» Task to complete
For the listing below, return the line containing "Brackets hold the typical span", the line containing "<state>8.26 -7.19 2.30", and all lines in between, exactly as written and nothing else.

*** Provided data ***

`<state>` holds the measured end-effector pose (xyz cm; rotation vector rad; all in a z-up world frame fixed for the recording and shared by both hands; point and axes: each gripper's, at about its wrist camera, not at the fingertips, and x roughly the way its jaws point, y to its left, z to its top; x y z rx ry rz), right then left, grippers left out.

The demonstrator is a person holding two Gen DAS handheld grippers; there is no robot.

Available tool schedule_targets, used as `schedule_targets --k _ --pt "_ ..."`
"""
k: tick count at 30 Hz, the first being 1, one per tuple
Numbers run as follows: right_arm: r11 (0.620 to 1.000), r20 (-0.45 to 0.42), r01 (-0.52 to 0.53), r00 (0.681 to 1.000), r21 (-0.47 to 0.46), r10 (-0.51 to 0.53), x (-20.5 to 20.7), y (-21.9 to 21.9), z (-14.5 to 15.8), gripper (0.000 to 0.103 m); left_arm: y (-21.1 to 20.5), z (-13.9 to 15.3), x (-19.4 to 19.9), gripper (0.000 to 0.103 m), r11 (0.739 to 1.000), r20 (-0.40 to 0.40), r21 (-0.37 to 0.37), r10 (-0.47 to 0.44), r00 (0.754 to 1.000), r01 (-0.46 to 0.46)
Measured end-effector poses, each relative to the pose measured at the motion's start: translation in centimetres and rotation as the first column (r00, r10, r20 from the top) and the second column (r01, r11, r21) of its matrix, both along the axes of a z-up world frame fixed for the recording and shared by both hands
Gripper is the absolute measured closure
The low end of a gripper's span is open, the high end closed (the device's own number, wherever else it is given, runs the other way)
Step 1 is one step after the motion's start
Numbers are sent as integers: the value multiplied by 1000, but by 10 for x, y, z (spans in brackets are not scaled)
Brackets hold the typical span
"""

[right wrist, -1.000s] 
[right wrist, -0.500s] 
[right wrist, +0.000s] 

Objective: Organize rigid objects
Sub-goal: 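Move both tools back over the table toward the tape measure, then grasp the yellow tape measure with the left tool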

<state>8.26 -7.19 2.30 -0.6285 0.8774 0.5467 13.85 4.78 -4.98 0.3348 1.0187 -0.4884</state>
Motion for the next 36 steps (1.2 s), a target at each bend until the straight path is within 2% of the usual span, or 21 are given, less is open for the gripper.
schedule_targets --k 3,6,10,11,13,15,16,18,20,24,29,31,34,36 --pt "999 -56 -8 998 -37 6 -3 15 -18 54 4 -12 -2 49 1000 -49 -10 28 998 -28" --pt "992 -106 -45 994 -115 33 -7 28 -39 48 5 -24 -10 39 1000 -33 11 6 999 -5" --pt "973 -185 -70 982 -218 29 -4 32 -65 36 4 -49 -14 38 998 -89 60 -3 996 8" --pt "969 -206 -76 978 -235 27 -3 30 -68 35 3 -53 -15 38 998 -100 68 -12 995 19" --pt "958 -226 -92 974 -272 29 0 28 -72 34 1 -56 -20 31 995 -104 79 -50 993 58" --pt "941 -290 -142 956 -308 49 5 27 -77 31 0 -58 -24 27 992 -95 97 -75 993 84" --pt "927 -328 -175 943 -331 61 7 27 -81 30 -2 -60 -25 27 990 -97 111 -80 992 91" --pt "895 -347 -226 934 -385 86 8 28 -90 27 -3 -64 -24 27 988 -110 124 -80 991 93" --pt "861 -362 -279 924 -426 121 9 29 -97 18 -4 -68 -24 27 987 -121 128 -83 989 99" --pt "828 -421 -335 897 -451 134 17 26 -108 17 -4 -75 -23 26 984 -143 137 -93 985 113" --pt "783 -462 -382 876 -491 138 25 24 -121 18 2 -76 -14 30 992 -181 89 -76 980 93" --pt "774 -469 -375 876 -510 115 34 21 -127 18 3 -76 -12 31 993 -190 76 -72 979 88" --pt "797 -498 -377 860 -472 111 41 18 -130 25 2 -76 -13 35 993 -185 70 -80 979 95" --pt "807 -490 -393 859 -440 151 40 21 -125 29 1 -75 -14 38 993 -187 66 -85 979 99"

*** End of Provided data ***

» Output for this exercise
Brackets hold the typical span
"""

[right wrist, -1.000s] 
[right wrist, -0.500s] 
[right wrist, +0.000s] 

Objective: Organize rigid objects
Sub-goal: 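Move both tools back over the table toward the tape measure, then grasp the yellow tape measure with the left tool
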
<state>8.26 -7.19 2.30 -0.6285 0.8774 0.5467 13.85 4.78 -4.98 0.3348 1.0187 -0.4884</state>

The answer requires no additions.